With regard to micronutrients, it provides no vitamin C, A, D, or calcium. It has a small amount of magnesium, but significant amounts of B-12 and zinc. It has just over two-hundred milligrams of potassium and roughly fifty milligrams of sodium. Thus, the nutrients that are most heavily represented in a serving of this kind of meat are protein, B-12, and zinc.
Looking at a serving of lentils, there is less than one gram of fat, roughly one percent of which is saturated. There are forty grams of carbohydrate and close to twenty grams of protein, depending on variety. This last figure may be quite surprising to those who believe that meat contains significantly greater amounts of protein than plant-foods.

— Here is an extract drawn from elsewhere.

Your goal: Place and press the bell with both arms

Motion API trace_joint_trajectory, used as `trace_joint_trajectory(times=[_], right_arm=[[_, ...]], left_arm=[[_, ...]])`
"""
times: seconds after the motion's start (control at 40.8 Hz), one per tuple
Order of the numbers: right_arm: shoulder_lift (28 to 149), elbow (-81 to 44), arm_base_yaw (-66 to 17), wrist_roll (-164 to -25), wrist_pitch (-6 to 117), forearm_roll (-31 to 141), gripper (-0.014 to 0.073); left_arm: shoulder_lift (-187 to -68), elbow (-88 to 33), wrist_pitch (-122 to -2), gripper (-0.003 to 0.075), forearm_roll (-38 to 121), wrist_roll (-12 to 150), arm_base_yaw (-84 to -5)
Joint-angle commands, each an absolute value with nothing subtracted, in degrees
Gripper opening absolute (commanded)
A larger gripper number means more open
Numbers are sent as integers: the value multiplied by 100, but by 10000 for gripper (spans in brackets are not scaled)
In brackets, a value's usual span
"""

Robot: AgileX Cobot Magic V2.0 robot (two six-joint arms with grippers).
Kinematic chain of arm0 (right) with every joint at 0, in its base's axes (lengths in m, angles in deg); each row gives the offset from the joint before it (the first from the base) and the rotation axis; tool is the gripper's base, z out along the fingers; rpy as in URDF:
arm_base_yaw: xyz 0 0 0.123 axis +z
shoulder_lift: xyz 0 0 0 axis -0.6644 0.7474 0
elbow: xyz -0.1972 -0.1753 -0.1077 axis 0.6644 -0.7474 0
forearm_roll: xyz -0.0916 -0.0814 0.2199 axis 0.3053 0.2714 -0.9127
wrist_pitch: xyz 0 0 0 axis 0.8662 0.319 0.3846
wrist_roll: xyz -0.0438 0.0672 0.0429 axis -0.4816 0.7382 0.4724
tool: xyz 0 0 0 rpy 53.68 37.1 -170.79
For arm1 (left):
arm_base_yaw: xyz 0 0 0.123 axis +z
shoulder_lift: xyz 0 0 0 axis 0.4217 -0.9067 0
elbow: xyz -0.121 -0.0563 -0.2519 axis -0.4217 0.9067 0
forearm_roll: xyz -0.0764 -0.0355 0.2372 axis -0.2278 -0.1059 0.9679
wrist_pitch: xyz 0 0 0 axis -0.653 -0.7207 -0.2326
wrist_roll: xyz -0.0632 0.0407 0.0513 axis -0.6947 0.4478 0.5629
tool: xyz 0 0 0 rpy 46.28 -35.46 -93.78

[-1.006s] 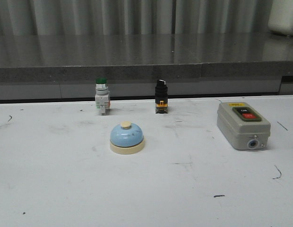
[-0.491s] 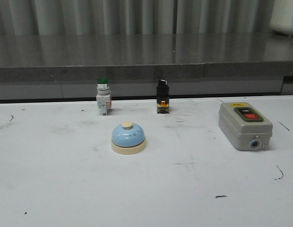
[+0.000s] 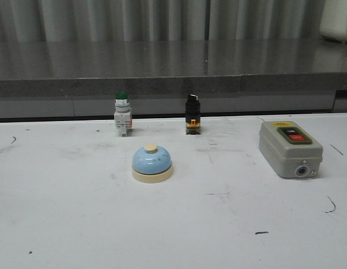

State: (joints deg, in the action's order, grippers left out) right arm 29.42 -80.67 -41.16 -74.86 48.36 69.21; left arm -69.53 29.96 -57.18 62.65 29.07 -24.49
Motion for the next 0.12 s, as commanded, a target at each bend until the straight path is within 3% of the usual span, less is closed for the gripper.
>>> trace_joint_trajectory(times=[0.0, 0.098], right_arm=[[2846, -8034, -4150, -7526, 5106, 6995, -62], [2846, -8034, -4150, -7526, 5106, 6995, -62]], left_arm=[[-6871, 3128, -5243, -20, 6245, 2854, -2429], [-6871, 3128, -5243, -20, 6245, 2854, -2429]])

In terms of micronutrients, vitamins C, A, and D are not highly represented, though lentils contains more vitamin C than does the serving of beef. Nearly twenty percent of the recommended daily allowance of magnesium is present (roughly seventy milligrams). There is little to no B-12, but there is twenty-two percent of the RDA of thiamine, another B vitamin, and almost ninety percent of the RDA of folate. Vitamin B6 is also highly represented. There is just over twenty percent of the RDA for potassium, and trace amounts of sodium. Interestingly, there is significantly more iron in lentils than in t-bone steak, and the overall mineral profile on lentils is greater than that for this cut of meat. Bioavailability influences the absorption rates of these micronutrients, but research concerning bioavailability is sometimes suspect.

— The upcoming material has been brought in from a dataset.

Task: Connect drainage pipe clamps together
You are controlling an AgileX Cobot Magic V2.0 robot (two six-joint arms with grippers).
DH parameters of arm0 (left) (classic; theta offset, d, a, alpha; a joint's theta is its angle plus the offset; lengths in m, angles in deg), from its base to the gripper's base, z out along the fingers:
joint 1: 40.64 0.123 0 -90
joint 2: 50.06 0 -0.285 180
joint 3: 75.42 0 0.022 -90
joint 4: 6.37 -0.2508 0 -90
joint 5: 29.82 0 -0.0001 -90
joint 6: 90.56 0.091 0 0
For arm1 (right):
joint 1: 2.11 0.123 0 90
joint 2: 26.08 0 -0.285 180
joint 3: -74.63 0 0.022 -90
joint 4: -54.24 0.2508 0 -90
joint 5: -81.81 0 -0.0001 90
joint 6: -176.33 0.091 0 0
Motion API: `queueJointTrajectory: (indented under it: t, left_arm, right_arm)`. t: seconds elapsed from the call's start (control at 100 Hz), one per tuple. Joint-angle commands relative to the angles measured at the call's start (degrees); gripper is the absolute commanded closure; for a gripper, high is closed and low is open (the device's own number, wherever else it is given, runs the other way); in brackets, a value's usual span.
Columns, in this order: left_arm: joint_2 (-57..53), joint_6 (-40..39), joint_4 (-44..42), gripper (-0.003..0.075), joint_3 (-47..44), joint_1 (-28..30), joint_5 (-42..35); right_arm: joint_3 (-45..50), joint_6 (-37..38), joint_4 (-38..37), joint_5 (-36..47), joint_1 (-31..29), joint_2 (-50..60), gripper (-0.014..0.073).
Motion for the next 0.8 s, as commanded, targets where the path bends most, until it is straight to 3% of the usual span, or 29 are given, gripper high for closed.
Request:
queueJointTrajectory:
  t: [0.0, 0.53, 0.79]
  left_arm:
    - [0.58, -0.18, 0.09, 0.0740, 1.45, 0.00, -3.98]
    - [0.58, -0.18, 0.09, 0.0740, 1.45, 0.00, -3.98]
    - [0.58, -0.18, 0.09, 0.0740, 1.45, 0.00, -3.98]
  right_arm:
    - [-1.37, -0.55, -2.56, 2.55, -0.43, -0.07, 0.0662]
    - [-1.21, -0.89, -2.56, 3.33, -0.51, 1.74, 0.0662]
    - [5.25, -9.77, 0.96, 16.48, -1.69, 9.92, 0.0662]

Overall, the vegetarian option contains decidedly less fat, and no saturated fat, which the beef contains in considerable amounts. The vitamin and mineral profile on the legumes is also greater than that of the beef. A serving of legumes provides more water content than the beef, and the difference in fibre content is vast. While the lentils contain almost sixty-five percent of the RDA for fibre, the meat contains none at all. These are the basic figures, but why are they important?

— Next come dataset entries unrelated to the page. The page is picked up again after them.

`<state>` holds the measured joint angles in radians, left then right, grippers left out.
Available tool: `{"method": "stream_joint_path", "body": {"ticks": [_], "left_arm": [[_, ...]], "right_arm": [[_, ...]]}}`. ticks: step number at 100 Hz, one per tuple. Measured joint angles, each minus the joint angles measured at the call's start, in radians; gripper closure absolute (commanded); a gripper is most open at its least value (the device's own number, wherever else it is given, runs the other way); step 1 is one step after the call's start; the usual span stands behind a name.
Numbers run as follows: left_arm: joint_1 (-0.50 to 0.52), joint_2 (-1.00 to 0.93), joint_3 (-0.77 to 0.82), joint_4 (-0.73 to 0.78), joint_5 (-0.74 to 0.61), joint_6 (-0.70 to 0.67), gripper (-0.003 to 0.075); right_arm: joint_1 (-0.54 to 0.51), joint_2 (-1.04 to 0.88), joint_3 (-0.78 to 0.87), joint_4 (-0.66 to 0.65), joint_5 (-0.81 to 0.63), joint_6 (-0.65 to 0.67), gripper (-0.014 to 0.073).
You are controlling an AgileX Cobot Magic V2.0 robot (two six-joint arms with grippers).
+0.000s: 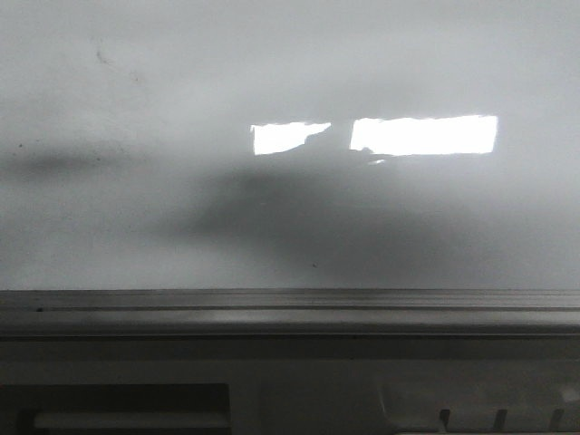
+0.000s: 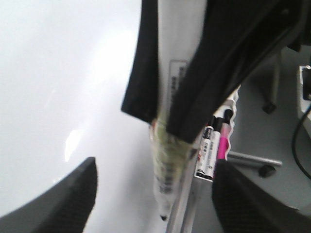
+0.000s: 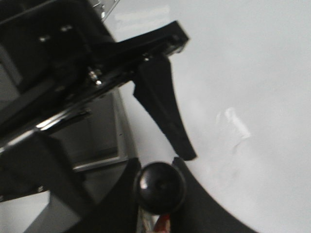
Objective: Write number 3 on whiteboard
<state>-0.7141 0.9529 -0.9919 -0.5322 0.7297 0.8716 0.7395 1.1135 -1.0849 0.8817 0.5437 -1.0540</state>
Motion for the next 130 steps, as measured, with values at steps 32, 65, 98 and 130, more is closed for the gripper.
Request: {"method": "stream_joint_path", "body": {"ticks": [32, 65, 98, 130], "left_arm": [[0.0, -0.294, 0.018, 0.286, -0.01, -0.38, 0.0533], [0.0, -0.572, 0.204, 0.485, -0.028, -0.626, 0.0741], [0.0, -0.588, 0.227, 0.473, -0.065, -0.634, 0.0741], [0.0, -0.588, 0.227, 0.473, -0.065, -0.634, 0.0741]], "right_arm": [[-0.086, 0.03, -0.032, -0.08, -0.252, -0.004, 0.0657], [-0.114, 0.157, -0.032, -0.083, -0.263, -0.004, 0.0657], [-0.181, 0.177, -0.029, -0.085, -0.264, 0.002, 0.0654], [-0.217, 0.071, 0.119, -0.07, -0.276, 0.006, 0.0652]]}}
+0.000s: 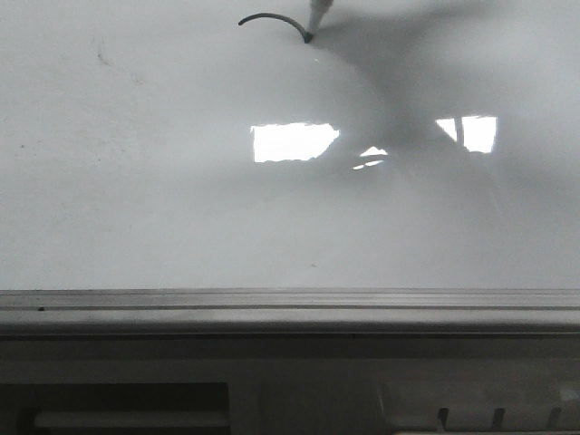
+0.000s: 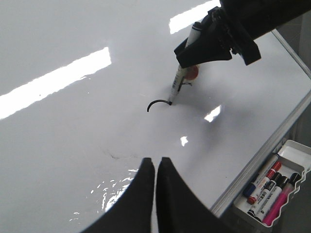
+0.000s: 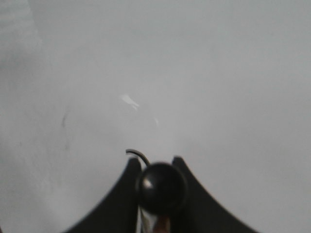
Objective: Write number 3 on whiteboard
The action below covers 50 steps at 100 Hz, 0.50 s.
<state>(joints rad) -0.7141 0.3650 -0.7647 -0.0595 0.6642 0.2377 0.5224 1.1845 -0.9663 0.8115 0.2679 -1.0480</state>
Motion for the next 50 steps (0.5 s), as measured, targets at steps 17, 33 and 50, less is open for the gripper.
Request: {"method": "stream_joint_path", "body": {"ticks": [17, 33, 50], "left_arm": [[0.0, 0.0, 0.0, -0.005, 0.0, 0.0, 0.0741], [0.0, 0.0, 0.0, -0.017, 0.0, 0.0, 0.0741], [0.0, 0.0, 0.0, -0.019, 0.0, 0.0, 0.0741]], "right_arm": [[0.079, 0.022, 0.034, 0.002, -0.076, 0.0, 0.0653], [0.122, 0.058, 0.034, 0.018, -0.165, 0.0, 0.0652], [0.1, 0.045, 0.034, 0.024, -0.148, 0.009, 0.0652]]}}
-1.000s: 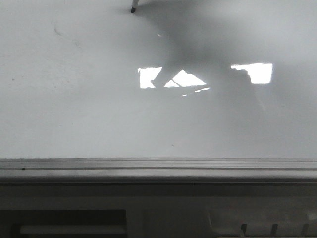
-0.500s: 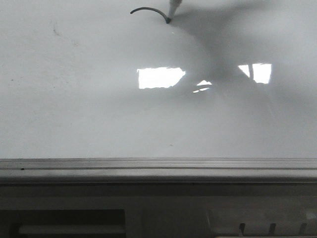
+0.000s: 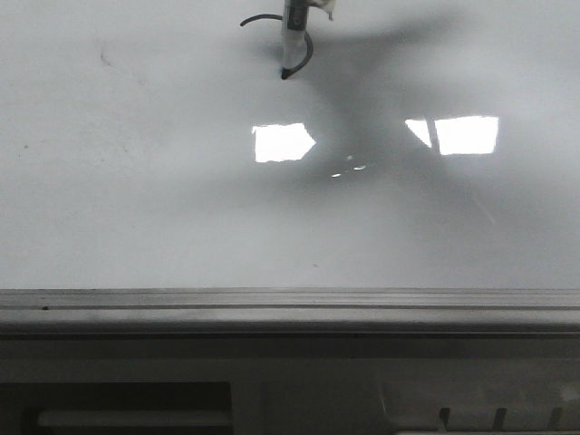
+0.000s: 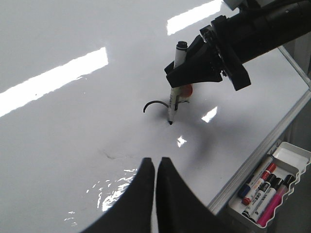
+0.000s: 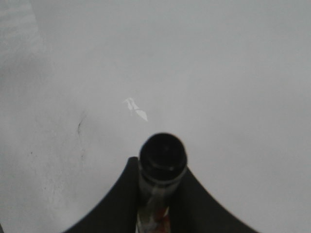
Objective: Write number 3 on whiteboard
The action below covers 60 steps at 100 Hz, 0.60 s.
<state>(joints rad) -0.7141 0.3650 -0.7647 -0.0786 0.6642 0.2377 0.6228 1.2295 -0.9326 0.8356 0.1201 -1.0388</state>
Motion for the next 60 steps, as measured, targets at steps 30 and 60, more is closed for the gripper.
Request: {"method": "stream_joint_path", "body": {"ticks": [30, 60], "left_arm": [[0.0, 0.0, 0.0, 0.0, 0.0, 0.0, 0.0741], [0.0, 0.0, 0.0, -0.002, -0.005, -0.002, 0.0741]], "right_arm": [[-0.062, -0.08, 0.065, 0.011, 0.076, 0.002, 0.0652], [0.114, 0.045, 0.096, 0.103, 0.027, 0.006, 0.0653]]}}
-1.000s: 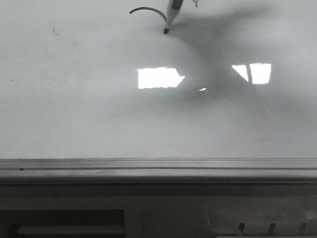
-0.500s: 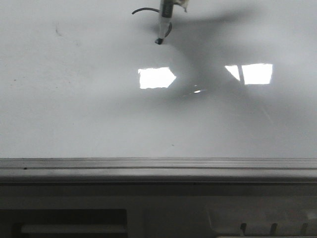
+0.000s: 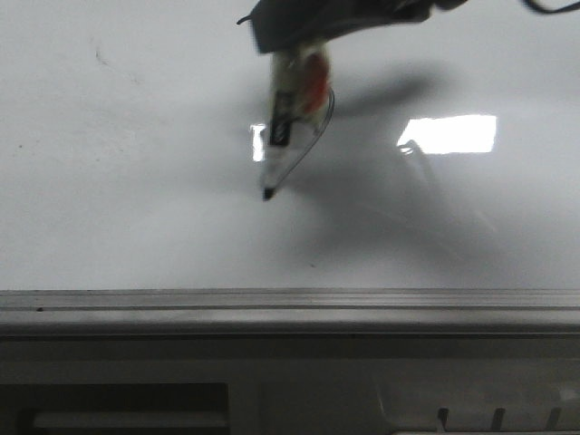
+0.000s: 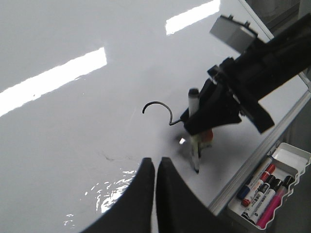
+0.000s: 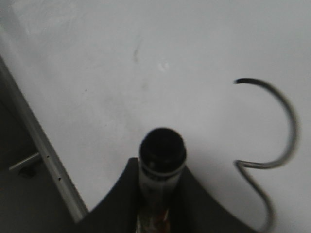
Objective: Write number 3 on whiteboard
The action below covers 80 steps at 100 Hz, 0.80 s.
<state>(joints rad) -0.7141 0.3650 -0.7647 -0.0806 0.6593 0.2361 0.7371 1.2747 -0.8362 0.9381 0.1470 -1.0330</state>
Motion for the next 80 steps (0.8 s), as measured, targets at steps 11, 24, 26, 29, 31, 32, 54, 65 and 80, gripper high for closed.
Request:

The University of Maryland provides a concise overview of the roles of various vitamins, which can be found here: http://umm.edu/health/medical/ency/articles/vitamins As well, Deakin University has a good overview of the B-family of vitamins, found here: http://www.betterhealth.vic.gov.au/bhcv2/bhcarticles.nsf/pages/Vitamin_B
Have a look, also, at http://www.agr.gc.ca/eng/industry-markets-and-trade/statistics-and-market-information/by-product-sector/crops/pulses-and-special-crops-canadian-industry/lentil/?id=1174596720488. While these nutritional facts might belong to the “sustainable health” category, I think that it’s important to consider the nutritional density of foods in comparison to the amount of land “equity” required to produce them. Given the proportion of the global human population that subsists without decent nourishment, and dies for want of it, it seems to me that the only responsible choice is to raise those products that make the best and most effective use of land, and produce sufficient food to feed all those who are hungry.
The impact of growing “x” amount of legumes is much less than raising a cow, specifically in terms of water, land, and energy use. Given considerations of space, it is almost criminal, to my way of thinking, to raise cattle for the benefit of a select, comparatively wealthy few. Billions of men, women, and children live in conditions of entirely preventable near-starvation. Economists and politicians will have to forgive my naïveté – I understand that endeavours of human welfare often require the blessings of free-trade agreements, sanctions, export costs, and taxes – but the numbers related to land-use per crop, per head are simple.
And so, it is for reasons like these that I support vegetarian and vegan diets. I would highly recommend reading John Robbin’s Diet for a New America. There are many books that have been published since about similar topics, and many would have updated statistics, but Robbins presents his findings in a very elegant and comprehensible way. As always, it is important to determine for yourself, on the basis of your own investigation, what the most appropriate path is for you.